Governor Ige Signs Medical Marijuana Bill into Law
Governor David Ige signed the long awaited medical marijuana bill HB321 into law Wednesday as Act 241.
The bill, turned law, will establish a licensing system for medical marijuana dispensaries in Hawai’i. It will also prohibit counties from enacting zoning regulations that discriminate against licensed dispensaries and production centers.
Under the recently signed law, individuals will also be allowed to legally transport medical marijuana in any public place under certain conditions by qualified patients, as well as primary caregivers of owners and employees of medical marijuana production centers and dispensaries.
“I support the establishment of dispensaries to ensure that qualified patients can legally and safely access medical marijuana,” said Governor Ige following the signing. “We know that our challenge going forward will be to adopt rules that are fair, cost effective, and easy to monitor. The bill sets a timeline. We will make a good faith effort to create a fair process that will help the people most in need.”
Governing the program will be the Department of Health, who will establish administrative rules and procedures. Dispensaries can open as soon as July 15, 2016, one year from the signing.
The Medical Cannabis Coalition of Hawai’i commented on the signing, stating that the development of Act 241 is the “single greatest leap forward for Hawai’i’s medical marijuana program since its inception in 2000.”
Carl Bergguist, MCCHI and Drug Policy Action Group Executive Director, released the following statement:
“In developing Act 241, lawmakers conducted a rigorous review of the 15-year-old program, seeking reports from the State auditor, studying recommendations from the Dispensary Task Force, and hearing direct input from the public,” said Bergguist. “Eighty-eight percent of Hawai‘i voters support safe, legal access to medication for Hawai’iʻs registered patients statewide, and now, thanks to this diligent effort, the Legislature has listened.
“Imagine being diagnosed with a debilitating disease, then being told that one of the medicines recommended by your doctor is only available if you grow it, or buy it – untested, uncertified – on the underground market. It sounds absurd, yet – without legal dispensaries – this has been daily life for 13,000+ registered patients in Hawai’iʻs medical marijuana program.”
Governor David Ige did not sign, nor veto, a handful of bills.
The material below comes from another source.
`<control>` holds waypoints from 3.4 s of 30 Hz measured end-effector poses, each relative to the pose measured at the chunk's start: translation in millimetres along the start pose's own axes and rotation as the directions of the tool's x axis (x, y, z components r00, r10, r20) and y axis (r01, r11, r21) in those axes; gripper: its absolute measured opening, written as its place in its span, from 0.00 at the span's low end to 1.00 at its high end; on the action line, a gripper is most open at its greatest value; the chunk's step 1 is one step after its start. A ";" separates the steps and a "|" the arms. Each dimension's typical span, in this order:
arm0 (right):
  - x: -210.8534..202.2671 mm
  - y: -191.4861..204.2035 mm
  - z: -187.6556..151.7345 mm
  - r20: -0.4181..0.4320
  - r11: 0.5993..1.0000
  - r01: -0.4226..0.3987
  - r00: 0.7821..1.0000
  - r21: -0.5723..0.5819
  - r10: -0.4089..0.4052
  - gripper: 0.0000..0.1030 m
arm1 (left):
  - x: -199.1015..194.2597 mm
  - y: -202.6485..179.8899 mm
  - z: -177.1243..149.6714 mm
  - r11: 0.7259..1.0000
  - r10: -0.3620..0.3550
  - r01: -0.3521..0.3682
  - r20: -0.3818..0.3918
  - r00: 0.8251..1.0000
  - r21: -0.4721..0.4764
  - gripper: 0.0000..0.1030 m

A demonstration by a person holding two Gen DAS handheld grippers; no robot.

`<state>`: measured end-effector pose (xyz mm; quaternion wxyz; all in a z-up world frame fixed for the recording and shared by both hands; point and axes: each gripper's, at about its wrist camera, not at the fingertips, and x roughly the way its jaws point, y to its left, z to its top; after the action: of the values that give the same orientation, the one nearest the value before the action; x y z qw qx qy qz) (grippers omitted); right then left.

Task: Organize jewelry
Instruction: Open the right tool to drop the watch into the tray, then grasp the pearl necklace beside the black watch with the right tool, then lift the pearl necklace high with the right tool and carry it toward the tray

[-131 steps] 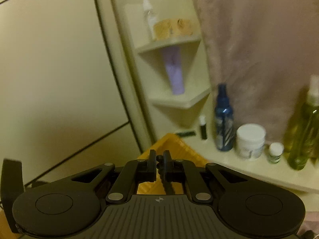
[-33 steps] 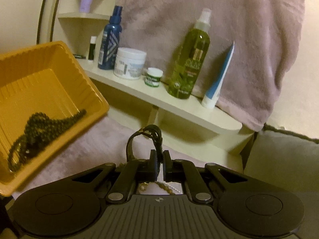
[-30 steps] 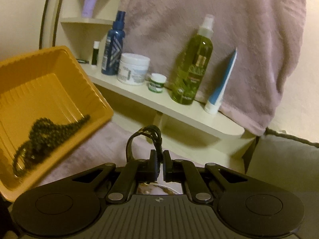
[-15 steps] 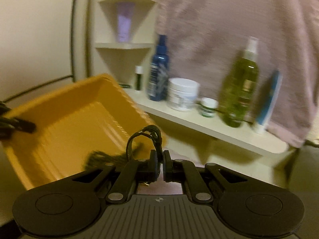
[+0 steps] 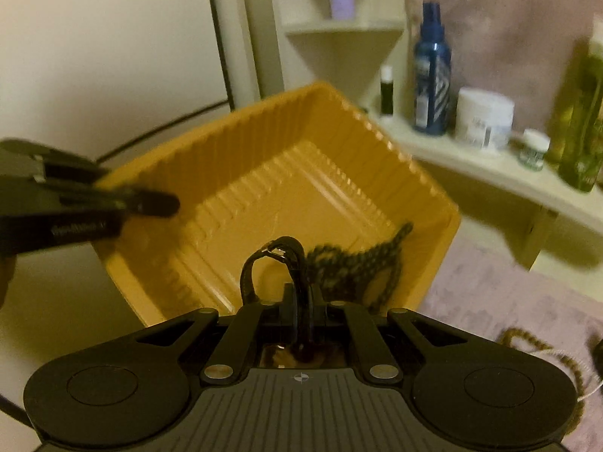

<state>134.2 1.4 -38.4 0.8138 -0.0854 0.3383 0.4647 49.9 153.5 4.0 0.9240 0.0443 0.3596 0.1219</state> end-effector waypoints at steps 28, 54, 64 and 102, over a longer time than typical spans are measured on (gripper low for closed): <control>-106.5 -119.9 -64.0 0.074 0.858 0.386 0.898 0.340 -0.433 0.33 | 2.1 0.1 -0.2 1.000 0.001 -0.001 0.000 1.000 0.002 0.06; -97.9 -180.5 -81.2 0.014 0.794 0.398 0.891 0.459 -0.454 0.33 | 2.8 -1.3 1.1 1.000 0.012 -0.012 -0.008 1.000 0.015 0.06; -75.9 -193.6 -76.8 -0.023 0.776 0.405 0.892 0.483 -0.451 0.33 | 2.9 -1.3 1.2 1.000 0.013 -0.012 -0.008 1.000 0.016 0.06; -77.1 -203.3 -88.3 -0.010 0.688 0.345 0.898 0.639 -0.441 0.22 | 3.2 -1.4 0.6 1.000 0.012 -0.012 -0.006 1.000 0.011 0.06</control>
<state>231.9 -205.1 -92.3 0.8977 0.1530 0.3869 0.1450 52.9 153.0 2.1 0.9219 0.0513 0.3628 0.1256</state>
The following will become law without the governor’s signature:
HB541- Relating to the University of Hawai‘i Tuition and Fees Special Fund:
Requires each UH campus to prepare an operations plan, to be reviewed by the President and VP for Budget and Finance and CFO of UH, for each fiscal year.
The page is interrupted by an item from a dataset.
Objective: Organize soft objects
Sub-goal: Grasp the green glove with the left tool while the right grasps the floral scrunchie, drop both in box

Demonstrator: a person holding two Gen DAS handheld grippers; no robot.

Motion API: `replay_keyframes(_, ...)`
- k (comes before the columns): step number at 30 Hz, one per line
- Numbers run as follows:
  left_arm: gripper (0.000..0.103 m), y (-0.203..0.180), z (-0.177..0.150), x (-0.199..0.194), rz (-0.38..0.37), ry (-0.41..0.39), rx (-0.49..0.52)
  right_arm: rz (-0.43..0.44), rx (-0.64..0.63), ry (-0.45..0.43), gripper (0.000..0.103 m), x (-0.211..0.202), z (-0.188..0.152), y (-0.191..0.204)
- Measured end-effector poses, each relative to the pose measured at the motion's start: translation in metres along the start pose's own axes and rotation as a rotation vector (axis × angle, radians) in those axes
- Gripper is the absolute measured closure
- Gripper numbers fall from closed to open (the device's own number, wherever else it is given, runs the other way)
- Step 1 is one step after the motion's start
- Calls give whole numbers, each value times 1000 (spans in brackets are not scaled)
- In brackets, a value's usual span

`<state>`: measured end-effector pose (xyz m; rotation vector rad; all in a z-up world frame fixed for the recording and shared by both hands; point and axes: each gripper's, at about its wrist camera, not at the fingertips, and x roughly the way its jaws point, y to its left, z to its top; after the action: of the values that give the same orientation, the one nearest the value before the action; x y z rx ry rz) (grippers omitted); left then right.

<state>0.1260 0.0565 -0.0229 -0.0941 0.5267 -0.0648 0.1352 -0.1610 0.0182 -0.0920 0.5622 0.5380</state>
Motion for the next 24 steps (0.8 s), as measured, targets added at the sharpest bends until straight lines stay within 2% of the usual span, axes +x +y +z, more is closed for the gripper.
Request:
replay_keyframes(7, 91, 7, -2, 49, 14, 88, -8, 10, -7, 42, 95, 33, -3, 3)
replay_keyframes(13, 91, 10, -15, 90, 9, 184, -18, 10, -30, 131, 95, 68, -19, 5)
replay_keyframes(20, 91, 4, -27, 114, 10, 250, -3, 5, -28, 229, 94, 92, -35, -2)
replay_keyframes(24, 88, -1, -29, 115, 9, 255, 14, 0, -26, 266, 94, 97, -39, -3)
SB1092 – Relating to the Repeal of Non-General Funds:
Repeals or reclassifies various non-general funds in accordance with the Auditor’s recommendations in Auditor’s Report Nos. 14-05 and 14-13.
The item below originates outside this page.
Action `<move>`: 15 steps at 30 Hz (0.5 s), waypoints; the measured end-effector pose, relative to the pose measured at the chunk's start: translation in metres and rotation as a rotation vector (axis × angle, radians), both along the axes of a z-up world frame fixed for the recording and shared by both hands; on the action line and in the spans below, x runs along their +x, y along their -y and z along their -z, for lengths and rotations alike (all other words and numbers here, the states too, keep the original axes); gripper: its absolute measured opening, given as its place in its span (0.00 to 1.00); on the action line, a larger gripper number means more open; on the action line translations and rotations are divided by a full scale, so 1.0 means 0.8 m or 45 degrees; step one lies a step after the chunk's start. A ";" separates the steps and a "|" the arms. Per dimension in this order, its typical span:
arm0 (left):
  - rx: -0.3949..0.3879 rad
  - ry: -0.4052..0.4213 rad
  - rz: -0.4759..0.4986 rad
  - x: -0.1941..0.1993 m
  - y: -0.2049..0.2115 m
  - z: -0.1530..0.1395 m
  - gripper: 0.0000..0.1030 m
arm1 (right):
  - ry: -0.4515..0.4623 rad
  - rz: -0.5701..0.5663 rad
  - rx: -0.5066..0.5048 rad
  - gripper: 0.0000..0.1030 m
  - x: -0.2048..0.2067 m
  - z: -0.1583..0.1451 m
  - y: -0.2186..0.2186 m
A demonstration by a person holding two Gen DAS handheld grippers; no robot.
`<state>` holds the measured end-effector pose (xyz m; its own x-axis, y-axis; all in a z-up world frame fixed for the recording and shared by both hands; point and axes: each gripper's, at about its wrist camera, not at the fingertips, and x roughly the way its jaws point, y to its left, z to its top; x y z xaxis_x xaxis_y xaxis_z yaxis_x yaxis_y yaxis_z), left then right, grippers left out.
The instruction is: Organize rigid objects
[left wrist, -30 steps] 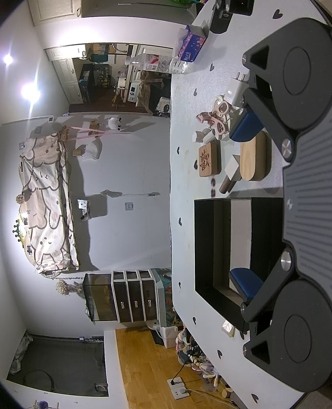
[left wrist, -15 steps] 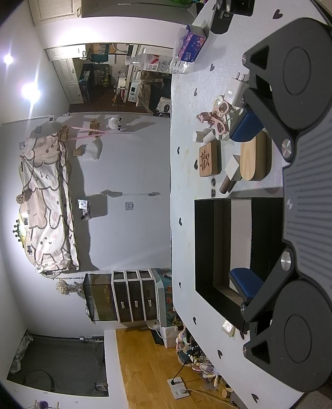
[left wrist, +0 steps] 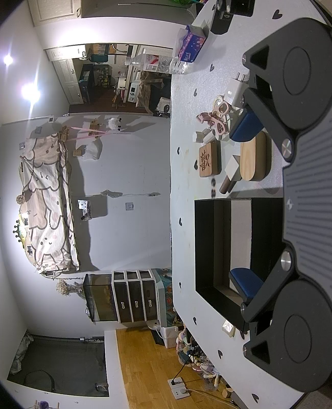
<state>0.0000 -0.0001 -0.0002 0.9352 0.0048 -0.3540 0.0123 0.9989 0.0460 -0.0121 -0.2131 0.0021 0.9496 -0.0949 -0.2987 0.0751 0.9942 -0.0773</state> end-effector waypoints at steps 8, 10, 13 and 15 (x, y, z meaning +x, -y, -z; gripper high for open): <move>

SB1297 – Relating to Disposition of Tax Revenues:
Amends the cigarette tax and tobacco tax law by changing the amount allocated to the trauma system special fund, and establishing maximum dollar amounts that shall be distributed among certain non-general funds after June 30, 2015.
SB118 – Relating to Real Estate Investment Trusts:
Requires and appropriates funds for DBEDT, with the assistance of DOTAX, to study the impact of real estate investment trusts in Hawaii.